• [Work request] Among the entries below, how many lines have the string "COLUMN" in them? Only the number should be given.

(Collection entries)
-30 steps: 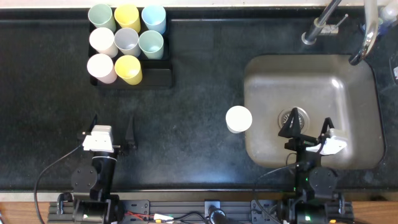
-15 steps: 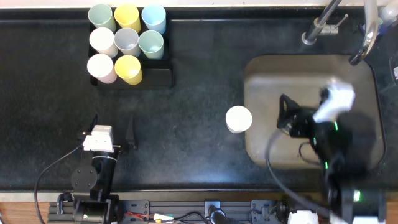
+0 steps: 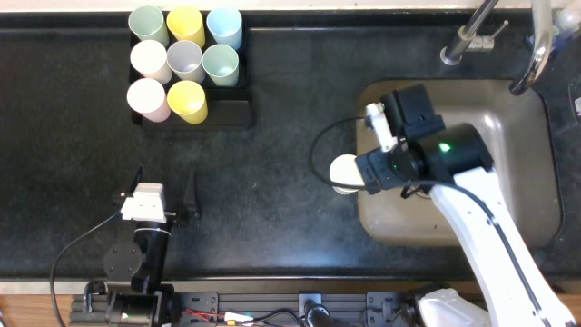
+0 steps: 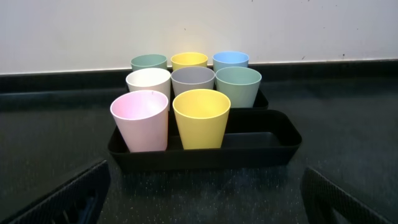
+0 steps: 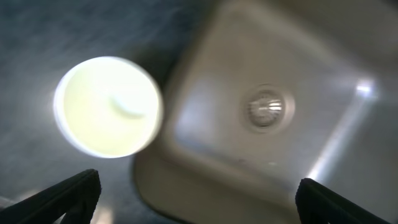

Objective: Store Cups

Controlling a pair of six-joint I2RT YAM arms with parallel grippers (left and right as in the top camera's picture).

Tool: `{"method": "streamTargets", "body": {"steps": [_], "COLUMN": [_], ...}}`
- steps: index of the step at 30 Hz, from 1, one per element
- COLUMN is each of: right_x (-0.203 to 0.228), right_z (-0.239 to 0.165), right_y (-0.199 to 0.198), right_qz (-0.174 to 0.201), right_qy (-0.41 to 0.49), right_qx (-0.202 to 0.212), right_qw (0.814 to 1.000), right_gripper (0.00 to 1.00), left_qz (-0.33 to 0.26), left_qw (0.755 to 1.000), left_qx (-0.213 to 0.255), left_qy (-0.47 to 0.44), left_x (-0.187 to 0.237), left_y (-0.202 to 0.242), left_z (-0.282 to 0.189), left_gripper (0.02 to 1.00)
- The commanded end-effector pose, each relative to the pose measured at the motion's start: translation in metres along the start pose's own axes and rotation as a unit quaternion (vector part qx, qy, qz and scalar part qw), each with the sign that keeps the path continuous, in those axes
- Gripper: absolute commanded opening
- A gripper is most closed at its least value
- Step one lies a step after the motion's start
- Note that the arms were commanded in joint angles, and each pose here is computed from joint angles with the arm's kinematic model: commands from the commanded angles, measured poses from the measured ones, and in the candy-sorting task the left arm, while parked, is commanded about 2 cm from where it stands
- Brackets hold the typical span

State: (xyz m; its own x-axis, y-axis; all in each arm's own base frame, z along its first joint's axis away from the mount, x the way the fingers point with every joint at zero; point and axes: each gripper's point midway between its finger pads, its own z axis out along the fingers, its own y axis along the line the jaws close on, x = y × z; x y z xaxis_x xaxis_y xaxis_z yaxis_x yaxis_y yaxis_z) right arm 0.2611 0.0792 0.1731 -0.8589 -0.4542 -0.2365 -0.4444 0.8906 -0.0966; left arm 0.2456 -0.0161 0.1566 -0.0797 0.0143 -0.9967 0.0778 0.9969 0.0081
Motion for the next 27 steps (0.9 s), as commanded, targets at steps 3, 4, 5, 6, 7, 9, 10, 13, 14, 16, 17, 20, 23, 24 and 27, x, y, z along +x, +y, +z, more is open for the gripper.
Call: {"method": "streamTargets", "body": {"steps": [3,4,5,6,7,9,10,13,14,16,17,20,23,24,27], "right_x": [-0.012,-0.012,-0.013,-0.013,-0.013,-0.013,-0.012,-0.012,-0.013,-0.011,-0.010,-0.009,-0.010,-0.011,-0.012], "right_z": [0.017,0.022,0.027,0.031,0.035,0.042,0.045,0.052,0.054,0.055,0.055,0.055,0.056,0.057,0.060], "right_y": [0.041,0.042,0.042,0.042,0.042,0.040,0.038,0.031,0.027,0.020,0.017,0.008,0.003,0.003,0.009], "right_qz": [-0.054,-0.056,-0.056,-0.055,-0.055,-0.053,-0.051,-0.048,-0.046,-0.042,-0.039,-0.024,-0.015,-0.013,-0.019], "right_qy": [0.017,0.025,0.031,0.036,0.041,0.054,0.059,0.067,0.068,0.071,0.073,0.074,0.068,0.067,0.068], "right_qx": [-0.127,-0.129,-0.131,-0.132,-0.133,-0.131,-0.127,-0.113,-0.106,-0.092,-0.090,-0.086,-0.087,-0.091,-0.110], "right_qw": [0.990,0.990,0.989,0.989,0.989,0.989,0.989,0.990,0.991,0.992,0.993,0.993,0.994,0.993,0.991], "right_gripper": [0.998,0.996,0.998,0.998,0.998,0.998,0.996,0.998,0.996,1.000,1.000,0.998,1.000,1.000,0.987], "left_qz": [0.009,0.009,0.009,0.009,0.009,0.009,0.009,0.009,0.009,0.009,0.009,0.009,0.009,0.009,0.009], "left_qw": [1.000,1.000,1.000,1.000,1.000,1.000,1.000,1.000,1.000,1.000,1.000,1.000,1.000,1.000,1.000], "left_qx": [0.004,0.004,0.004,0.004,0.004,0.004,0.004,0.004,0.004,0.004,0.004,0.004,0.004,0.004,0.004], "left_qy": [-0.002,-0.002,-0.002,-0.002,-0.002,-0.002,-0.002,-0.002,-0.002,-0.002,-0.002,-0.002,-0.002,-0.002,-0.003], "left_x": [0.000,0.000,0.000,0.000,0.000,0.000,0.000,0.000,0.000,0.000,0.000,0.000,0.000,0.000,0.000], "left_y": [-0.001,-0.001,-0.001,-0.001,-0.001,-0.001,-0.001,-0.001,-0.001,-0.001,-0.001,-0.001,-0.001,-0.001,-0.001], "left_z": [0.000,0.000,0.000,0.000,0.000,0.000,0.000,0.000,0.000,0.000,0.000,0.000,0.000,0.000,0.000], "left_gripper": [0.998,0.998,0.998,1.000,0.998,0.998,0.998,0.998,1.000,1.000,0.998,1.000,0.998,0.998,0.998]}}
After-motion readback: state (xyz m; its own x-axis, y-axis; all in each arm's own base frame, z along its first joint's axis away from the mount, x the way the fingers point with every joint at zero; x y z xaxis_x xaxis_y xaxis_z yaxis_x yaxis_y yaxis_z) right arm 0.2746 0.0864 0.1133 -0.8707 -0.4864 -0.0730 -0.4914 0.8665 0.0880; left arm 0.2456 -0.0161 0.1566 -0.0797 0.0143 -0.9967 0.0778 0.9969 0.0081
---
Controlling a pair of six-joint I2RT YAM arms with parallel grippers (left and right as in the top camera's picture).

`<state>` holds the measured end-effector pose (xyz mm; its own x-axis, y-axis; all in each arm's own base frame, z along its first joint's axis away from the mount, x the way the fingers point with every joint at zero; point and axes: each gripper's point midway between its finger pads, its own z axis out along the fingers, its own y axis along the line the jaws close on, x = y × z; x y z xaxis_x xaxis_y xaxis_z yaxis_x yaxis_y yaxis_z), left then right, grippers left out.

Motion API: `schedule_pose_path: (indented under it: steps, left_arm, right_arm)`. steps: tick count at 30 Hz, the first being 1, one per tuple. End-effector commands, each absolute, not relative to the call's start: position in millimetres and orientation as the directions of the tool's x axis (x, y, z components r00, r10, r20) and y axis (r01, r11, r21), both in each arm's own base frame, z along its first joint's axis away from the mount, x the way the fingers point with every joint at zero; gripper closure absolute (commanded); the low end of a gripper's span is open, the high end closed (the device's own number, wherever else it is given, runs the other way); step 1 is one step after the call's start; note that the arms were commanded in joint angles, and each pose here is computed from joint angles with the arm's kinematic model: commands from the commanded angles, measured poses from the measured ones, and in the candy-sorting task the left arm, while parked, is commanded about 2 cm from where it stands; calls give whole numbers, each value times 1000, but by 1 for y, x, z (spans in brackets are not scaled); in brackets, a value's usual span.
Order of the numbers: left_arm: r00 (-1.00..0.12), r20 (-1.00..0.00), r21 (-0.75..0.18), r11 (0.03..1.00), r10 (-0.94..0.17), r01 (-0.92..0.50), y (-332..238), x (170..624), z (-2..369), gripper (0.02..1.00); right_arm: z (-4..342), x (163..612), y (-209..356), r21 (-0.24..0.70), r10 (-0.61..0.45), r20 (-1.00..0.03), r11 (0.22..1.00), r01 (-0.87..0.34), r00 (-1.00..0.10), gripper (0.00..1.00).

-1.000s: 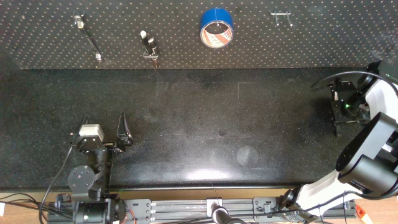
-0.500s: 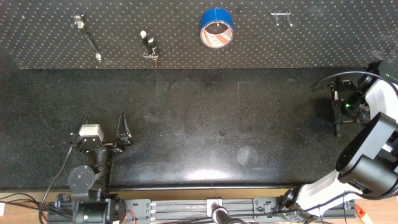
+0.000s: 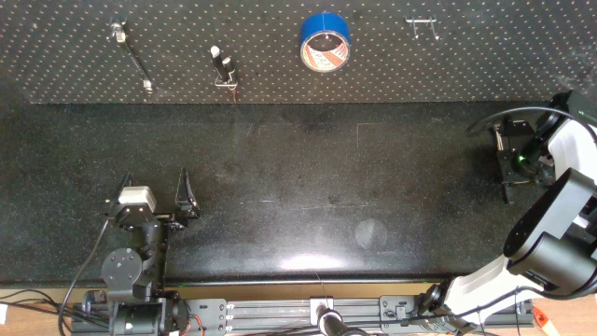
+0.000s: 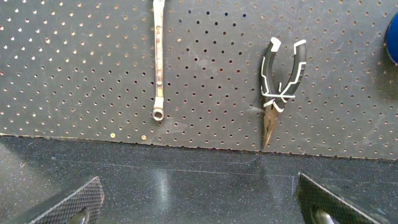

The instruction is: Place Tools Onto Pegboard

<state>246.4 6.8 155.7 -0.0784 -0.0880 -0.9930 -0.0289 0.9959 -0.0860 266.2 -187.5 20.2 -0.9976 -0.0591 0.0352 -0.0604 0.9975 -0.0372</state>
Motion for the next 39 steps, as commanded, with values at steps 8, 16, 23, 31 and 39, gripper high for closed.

• [Task result] 2